Data shown Block Start

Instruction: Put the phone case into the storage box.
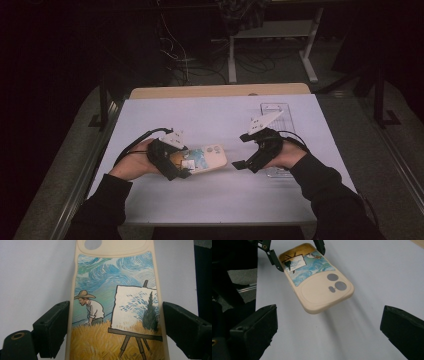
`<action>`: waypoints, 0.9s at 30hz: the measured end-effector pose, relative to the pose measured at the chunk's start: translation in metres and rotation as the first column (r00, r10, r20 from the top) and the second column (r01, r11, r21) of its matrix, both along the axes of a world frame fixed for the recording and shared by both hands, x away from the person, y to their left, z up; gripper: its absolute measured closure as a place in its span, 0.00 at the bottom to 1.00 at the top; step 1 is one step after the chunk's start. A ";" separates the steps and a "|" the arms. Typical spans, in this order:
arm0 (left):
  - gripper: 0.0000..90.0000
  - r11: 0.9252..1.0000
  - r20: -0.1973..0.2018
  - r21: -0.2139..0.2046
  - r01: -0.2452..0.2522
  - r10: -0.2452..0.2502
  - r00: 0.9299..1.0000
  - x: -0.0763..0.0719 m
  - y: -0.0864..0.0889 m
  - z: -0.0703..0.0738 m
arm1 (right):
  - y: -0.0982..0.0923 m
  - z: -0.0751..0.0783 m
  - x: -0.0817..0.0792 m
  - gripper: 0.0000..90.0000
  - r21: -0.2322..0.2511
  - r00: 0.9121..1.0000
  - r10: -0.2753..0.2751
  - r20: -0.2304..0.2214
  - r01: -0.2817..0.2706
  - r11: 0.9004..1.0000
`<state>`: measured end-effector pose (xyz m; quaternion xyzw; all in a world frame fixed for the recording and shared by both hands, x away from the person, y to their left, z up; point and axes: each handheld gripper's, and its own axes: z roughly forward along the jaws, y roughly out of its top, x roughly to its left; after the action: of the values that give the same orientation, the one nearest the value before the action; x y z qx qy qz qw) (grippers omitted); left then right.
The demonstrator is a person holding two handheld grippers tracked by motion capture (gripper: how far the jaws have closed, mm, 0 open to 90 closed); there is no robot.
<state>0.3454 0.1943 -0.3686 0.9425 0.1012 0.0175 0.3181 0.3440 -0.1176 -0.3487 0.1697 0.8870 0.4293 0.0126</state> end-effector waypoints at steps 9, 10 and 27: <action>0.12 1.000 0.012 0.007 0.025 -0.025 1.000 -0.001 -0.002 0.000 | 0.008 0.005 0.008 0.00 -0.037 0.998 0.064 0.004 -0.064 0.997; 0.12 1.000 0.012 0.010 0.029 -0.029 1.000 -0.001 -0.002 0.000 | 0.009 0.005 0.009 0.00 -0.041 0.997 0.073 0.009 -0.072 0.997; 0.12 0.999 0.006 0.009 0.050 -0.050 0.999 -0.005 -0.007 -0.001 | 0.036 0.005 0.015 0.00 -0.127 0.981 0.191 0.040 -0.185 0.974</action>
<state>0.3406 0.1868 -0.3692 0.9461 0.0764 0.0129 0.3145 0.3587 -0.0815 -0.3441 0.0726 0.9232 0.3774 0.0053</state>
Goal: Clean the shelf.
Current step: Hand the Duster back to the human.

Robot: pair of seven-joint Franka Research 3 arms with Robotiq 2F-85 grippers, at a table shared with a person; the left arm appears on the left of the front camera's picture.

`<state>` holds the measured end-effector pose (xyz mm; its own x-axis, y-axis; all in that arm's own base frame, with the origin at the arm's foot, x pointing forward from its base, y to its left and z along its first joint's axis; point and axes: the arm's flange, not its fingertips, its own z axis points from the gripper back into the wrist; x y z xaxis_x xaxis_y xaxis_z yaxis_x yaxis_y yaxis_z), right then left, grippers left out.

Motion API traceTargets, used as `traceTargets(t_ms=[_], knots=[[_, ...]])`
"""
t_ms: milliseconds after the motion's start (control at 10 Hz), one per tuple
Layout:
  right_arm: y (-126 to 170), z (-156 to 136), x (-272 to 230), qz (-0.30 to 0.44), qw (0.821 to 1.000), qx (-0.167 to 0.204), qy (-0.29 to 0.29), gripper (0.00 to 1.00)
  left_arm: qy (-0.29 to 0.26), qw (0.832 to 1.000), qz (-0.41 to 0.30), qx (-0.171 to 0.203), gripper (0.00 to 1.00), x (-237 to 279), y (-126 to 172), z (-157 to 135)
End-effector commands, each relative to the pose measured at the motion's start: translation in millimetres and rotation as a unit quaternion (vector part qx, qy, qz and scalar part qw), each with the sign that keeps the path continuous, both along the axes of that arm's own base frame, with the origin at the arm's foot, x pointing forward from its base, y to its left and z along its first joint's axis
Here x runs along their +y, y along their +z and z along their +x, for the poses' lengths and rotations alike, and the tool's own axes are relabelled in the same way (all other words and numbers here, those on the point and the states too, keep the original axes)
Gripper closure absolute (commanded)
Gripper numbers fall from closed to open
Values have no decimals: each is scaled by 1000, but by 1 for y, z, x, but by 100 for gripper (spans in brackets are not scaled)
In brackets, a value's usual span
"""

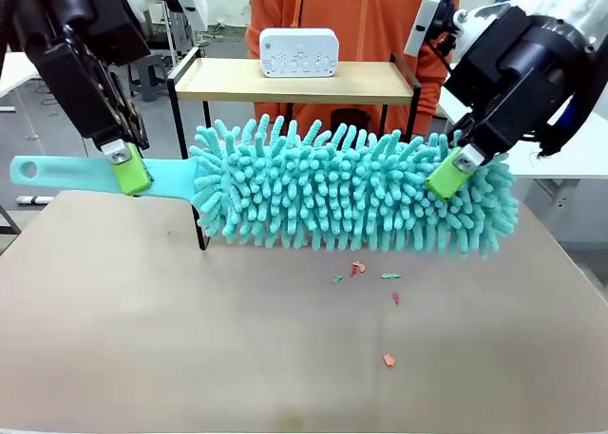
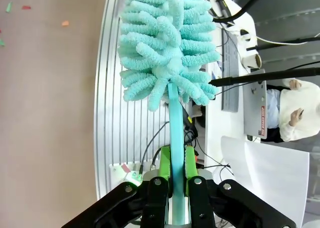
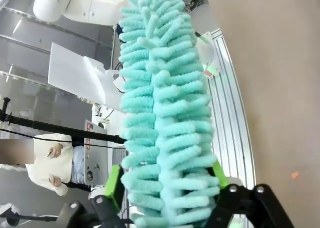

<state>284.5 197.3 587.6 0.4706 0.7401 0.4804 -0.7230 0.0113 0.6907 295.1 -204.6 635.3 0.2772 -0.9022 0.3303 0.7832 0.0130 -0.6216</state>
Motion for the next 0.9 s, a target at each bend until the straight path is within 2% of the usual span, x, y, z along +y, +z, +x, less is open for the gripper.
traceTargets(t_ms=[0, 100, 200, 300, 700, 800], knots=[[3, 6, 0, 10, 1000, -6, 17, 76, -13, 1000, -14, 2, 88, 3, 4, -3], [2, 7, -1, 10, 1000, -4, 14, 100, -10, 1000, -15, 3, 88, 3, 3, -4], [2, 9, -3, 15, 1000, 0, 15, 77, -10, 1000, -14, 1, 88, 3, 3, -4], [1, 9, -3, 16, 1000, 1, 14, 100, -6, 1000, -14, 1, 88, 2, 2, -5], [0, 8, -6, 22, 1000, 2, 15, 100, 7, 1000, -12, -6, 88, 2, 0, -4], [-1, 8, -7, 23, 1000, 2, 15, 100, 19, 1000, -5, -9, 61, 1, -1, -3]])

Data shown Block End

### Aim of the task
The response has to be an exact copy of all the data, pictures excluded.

### Reply to the task
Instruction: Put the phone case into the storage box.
`<action>`: waypoints, 0.9s at 30hz: the measured end-effector pose, relative to the pose measured at the chunk's start: translation in metres and rotation as the first column (r00, r10, r20 from the top) and the second column (r01, r11, r21) of its matrix, both along the axes of a world frame fixed for the recording and shared by both hands, x away from the person, y to their left, z up; gripper: its absolute measured closure as a place in its span, 0.00 at the bottom to 1.00 at the top; step 1 is one step after the chunk's start. A ";" separates the steps and a "|" the arms. Typical spans, in this order:
arm0 (left):
  - gripper: 0.0000..90.0000
  - r11: 0.9252..1.0000
  - r20: -0.1973..0.2018
  - r21: -0.2139..0.2046
  - r01: -0.2452..0.2522
  - r10: -0.2452..0.2502
  - r00: 0.9299..1.0000
  - x: -0.0763..0.0719 m
  - y: -0.0864..0.0889 m
  - z: -0.0703..0.0738 m
arm1 (right):
  - y: -0.0982..0.0923 m
  - z: -0.0751..0.0783 m
  - x: -0.0817..0.0792 m
  - gripper: 0.0000..90.0000
  - r21: -0.2322..0.2511
  - r00: 0.9121..1.0000
  - r10: -0.2753..0.2751
  - r20: -0.2304..0.2214
  - r01: -0.2817..0.2706
  - r11: 0.9004..1.0000
`<state>`: measured end-effector pose (xyz m; quaternion xyzw; all in a world frame fixed for the recording and shared by both hands, x away from the person, y to their left, z up; point and axes: each handheld gripper's, and its own axes: z roughly forward along the jaws, y roughly out of its top, x roughly to its left; after the action: of the values that give the same orientation, the one nearest the value before the action; x y z qx qy qz qw) (grippers omitted); left then right.
The demonstrator is a person holding two handheld grippers tracked by motion capture (gripper: how far the jaws have closed, mm, 0 open to 90 closed); there is no robot.
<state>0.3454 0.1943 -0.3686 0.9425 0.1012 0.0175 0.3181 0.3440 -0.1176 -0.3487 0.1697 0.8870 0.4293 0.0126</state> end-effector waypoints at steps 9, 10 and 27: <action>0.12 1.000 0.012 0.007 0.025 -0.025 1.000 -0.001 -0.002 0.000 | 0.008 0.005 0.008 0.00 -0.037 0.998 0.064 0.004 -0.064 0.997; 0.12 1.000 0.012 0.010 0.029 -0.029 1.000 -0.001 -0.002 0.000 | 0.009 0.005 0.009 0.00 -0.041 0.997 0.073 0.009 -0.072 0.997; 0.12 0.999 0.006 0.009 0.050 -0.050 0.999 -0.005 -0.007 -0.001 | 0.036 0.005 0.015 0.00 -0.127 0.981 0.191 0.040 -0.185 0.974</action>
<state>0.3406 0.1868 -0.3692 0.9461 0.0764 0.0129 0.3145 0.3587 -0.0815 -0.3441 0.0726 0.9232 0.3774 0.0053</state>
Goal: Clean the shelf.
Current step: Hand the Duster back to the human.

Robot: pair of seven-joint Franka Research 3 arms with Robotiq 2F-85 grippers, at a table shared with a person; the left arm appears on the left of the front camera's picture.

`<state>` holds the measured end-effector pose (xyz mm; its own x-axis, y-axis; all in that arm's own base frame, with the origin at the arm's foot, x pointing forward from its base, y to its left and z along its first joint's axis; point and axes: the arm's flange, not its fingertips, its own z axis points from the gripper back into the wrist; x y z xaxis_x xaxis_y xaxis_z yaxis_x yaxis_y yaxis_z), right then left, grippers left out.

Motion API traceTargets, used as `traceTargets(t_ms=[_], knots=[[_, ...]])`
"""
t_ms: milliseconds after the motion's start (control at 10 Hz), one per tuple
Layout:
  right_arm: y (-126 to 170), z (-156 to 136), x (-272 to 230), qz (-0.30 to 0.44), qw (0.821 to 1.000), qx (-0.167 to 0.204), qy (-0.29 to 0.29), gripper (0.00 to 1.00)
  left_arm: qy (-0.29 to 0.26), qw (0.832 to 1.000), qz (-0.41 to 0.30), qx (-0.171 to 0.203), gripper (0.00 to 1.00), x (-237 to 279), y (-126 to 172), z (-157 to 135)
End-effector commands, each relative to the pose measured at the motion's start: translation in millimetres and rotation as a unit quaternion (vector part qx, qy, qz and scalar part qw), each with the sign that keeps the path continuous, both along the axes of that arm's own base frame, with the origin at the arm's foot, x pointing forward from its base, y to its left and z along its first joint's axis
Here x runs along their +y, y along their +z and z along their +x, for the poses' lengths and rotations alike, and the tool's own axes are relabelled in the same way (all other words and numbers here, those on the point and the states too, keep the original axes)
Gripper closure absolute (commanded)
Gripper numbers fall from closed to open
Values have no decimals: each is scaled by 1000, but by 1 for y, z, x, but by 100 for gripper (spans in brackets are not scaled)
In brackets, a value's usual span
"""


<state>284.5 197.3 587.6 0.4706 0.7401 0.4804 -0.7230 0.0113 0.6907 295.1 -204.6 635.3 0.2772 -0.9022 0.3303 0.7832 0.0130 -0.6216</state>
Motion for the next 0.9 s, a target at each bend until the straight path is within 2% of the usual span, x, y, z along +y, +z, +x, less is open for the gripper.
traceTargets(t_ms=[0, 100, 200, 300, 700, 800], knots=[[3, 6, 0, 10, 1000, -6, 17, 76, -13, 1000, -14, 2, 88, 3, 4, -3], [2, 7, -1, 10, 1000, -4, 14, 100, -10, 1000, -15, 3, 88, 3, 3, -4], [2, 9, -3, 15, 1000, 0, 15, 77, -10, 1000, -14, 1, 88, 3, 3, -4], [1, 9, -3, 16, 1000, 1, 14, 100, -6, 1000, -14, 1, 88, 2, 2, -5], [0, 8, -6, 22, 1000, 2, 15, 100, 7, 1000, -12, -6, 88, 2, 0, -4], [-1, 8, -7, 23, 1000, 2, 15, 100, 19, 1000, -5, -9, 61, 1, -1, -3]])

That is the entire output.